Exercise requirements –
What is needed is an exact copy of every record below.

[Items listed in a dataset]
● ● ● ●

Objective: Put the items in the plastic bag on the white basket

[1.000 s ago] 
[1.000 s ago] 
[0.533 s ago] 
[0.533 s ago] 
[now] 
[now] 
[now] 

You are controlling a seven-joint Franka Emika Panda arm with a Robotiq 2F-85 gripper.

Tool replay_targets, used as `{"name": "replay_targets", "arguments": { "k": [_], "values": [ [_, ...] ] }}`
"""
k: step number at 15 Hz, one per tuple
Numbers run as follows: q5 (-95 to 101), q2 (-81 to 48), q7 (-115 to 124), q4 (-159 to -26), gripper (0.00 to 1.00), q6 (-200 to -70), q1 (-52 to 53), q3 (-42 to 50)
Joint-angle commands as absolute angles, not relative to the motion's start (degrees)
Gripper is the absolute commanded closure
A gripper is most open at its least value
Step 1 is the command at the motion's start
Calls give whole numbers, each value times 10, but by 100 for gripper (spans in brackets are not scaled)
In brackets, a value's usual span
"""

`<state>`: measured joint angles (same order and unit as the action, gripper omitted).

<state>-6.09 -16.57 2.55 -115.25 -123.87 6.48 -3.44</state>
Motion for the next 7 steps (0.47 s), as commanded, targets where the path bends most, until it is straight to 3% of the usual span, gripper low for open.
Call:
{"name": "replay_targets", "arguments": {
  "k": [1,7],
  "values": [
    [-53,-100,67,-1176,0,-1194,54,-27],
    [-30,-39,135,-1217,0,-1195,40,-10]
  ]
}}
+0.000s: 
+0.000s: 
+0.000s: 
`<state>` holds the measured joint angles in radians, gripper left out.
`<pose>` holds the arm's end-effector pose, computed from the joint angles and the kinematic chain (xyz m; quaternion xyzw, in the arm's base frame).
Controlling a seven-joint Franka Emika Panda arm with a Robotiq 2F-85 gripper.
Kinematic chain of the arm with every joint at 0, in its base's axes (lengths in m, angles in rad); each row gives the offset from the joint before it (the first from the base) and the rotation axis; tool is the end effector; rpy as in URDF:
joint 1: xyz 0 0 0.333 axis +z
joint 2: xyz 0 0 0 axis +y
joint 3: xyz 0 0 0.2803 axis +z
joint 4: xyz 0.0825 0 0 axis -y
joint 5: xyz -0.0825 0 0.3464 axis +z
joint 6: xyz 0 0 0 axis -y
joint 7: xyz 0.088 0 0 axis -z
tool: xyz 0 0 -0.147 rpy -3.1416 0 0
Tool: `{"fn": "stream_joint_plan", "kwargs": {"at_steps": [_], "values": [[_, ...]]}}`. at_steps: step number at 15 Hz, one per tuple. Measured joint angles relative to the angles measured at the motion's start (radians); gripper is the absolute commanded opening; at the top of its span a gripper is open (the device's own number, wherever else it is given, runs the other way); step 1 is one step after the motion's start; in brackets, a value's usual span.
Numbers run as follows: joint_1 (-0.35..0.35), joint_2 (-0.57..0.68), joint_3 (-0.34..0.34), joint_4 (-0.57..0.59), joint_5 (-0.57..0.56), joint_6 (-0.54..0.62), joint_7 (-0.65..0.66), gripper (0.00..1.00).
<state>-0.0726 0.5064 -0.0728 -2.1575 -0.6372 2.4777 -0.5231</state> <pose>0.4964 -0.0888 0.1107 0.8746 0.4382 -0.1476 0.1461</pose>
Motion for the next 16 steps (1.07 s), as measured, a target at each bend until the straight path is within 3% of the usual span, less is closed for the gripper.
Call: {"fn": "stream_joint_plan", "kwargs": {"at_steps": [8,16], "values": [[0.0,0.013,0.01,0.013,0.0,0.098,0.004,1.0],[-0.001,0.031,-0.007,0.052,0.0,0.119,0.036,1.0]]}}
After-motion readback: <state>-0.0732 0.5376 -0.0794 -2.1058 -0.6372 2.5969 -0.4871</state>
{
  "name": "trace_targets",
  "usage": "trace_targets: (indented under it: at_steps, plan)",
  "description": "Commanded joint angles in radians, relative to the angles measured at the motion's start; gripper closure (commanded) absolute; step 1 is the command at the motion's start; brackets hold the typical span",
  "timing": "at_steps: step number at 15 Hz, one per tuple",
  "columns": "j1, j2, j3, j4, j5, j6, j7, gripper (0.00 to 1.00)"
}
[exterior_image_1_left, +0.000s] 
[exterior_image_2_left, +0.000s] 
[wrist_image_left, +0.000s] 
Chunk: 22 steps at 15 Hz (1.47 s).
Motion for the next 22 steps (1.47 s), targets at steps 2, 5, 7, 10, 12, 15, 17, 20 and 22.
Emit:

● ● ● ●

The completed task –
Objective: Put the items in the plastic bag on the white basket

[1.000 s ago] 
[1.000 s ago] 
[0.533 s ago] 
[0.533 s ago] 
[now] 
[now] 
[now] 

You are controlling a seven-joint Franka Emika Panda arm with a Robotiq 2F-85 gripper.

Tool replay_targets, used as `{"name": "replay_targets", "arguments": { "k": [_], "values": [ [_, ...] ] }}`
"""
k: step number at 15 Hz, one per tuple
Numbers run as follows: q5 (-95 to 101), q2 (-81 to 48), q7 (-115 to 124), q4 (-159 to -26), gripper (0.00 to 1.00), q6 (-200 to -70), q1 (-52 to 53), q3 (-42 to 50)
Joint-angle commands as absolute angles, not relative to the motion's start (degrees)
Gripper is the absolute commanded closure
A gripper is most open at its least value
Step 1 is the command at the motion's start
Calls give whole numbers, each value times 10, but by 100 for gripper (spans in brackets are not scaled)
In brackets, a value's usual span
"""

`<state>`: measured joint angles (same order and unit as the action, gripper omitted).

<state>-6.09 -16.57 2.55 -115.25 -123.87 6.48 -3.44</state>
Motion for the next 7 steps (0.47 s), as commanded, targets where the path bends most, until it is straight to 3% of the usual span, gripper low for open.
Call:
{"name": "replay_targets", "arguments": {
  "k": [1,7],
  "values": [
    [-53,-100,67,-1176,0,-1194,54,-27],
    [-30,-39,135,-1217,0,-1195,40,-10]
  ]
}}
+0.000s: 
+0.000s: 
+0.000s: 
`<state>` holds the measured joint angles in radians, gripper left out.
`<pose>` holds the arm's end-effector pose, computed from the joint angles and the kinematic chain (xyz m; quaternion xyzw, in the arm's base frame).
Controlling a seven-joint Franka Emika Panda arm with a Robotiq 2F-85 gripper.
Kinematic chain of the arm with every joint at 0, in its base's axes (lengths in m, angles in rad); each row gives the offset from the joint before it (the first from the base) and the rotation axis; tool is the end effector; rpy as in URDF:
joint 1: xyz 0 0 0.333 axis +z
joint 2: xyz 0 0 0 axis +y
joint 3: xyz 0 0 0.2803 axis +z
joint 4: xyz 0.0825 0 0 axis -y
joint 5: xyz -0.0825 0 0.3464 axis +z
joint 6: xyz 0 0 0 axis -y
joint 7: xyz 0.088 0 0 axis -z
tool: xyz 0 0 -0.147 rpy -3.1416 0 0
Tool: `{"fn": "stream_joint_plan", "kwargs": {"at_steps": [_], "values": [[_, ...]]}}`. at_steps: step number at 15 Hz, one per tuple. Measured joint angles relative to the angles measured at the motion's start (radians); gripper is the absolute commanded opening; at the top of its span a gripper is open (the device's own number, wherever else it is given, runs the other way); step 1 is one step after the motion's start; in brackets, a value's usual span.
Numbers run as follows: joint_1 (-0.35..0.35), joint_2 (-0.57..0.68), joint_3 (-0.34..0.34), joint_4 (-0.57..0.59), joint_5 (-0.57..0.56), joint_6 (-0.54..0.62), joint_7 (-0.65..0.66), gripper (0.00..1.00).
<state>-0.0726 0.5064 -0.0728 -2.1575 -0.6372 2.4777 -0.5231</state> <pose>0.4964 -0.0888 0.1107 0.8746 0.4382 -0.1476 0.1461</pose>
Motion for the next 16 steps (1.07 s), as measured, a target at each bend until the straight path is within 3% of the usual span, less is closed for the gripper.
Call: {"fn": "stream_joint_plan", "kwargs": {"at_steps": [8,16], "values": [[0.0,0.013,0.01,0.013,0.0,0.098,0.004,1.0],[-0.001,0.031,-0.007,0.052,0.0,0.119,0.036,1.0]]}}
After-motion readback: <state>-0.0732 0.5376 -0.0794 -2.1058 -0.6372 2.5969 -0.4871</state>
{
  "name": "trace_targets",
  "usage": "trace_targets: (indented under it: at_steps, plan)",
  "description": "Commanded joint angles in radians, relative to the angles measured at the motion's start; gripper closure (commanded) absolute; step 1 is the command at the motion's start; brackets hold the typical span",
  "timing": "at_steps: step number at 15 Hz, one per tuple",
  "columns": "j1, j2, j3, j4, j5, j6, j7, gripper (0.00 to 1.00)"
}
[exterior_image_1_left, +0.000s] 
[exterior_image_2_left, +0.000s] 
[wrist_image_left, +0.000s] 
Chunk: 22 steps at 15 Hz (1.47 s).
Motion for the next 22 steps (1.47 s), targets at steps 2, 5, 7, 10, 12, 15, 17, 20 and 22.
Emit:

This answer is complete as written.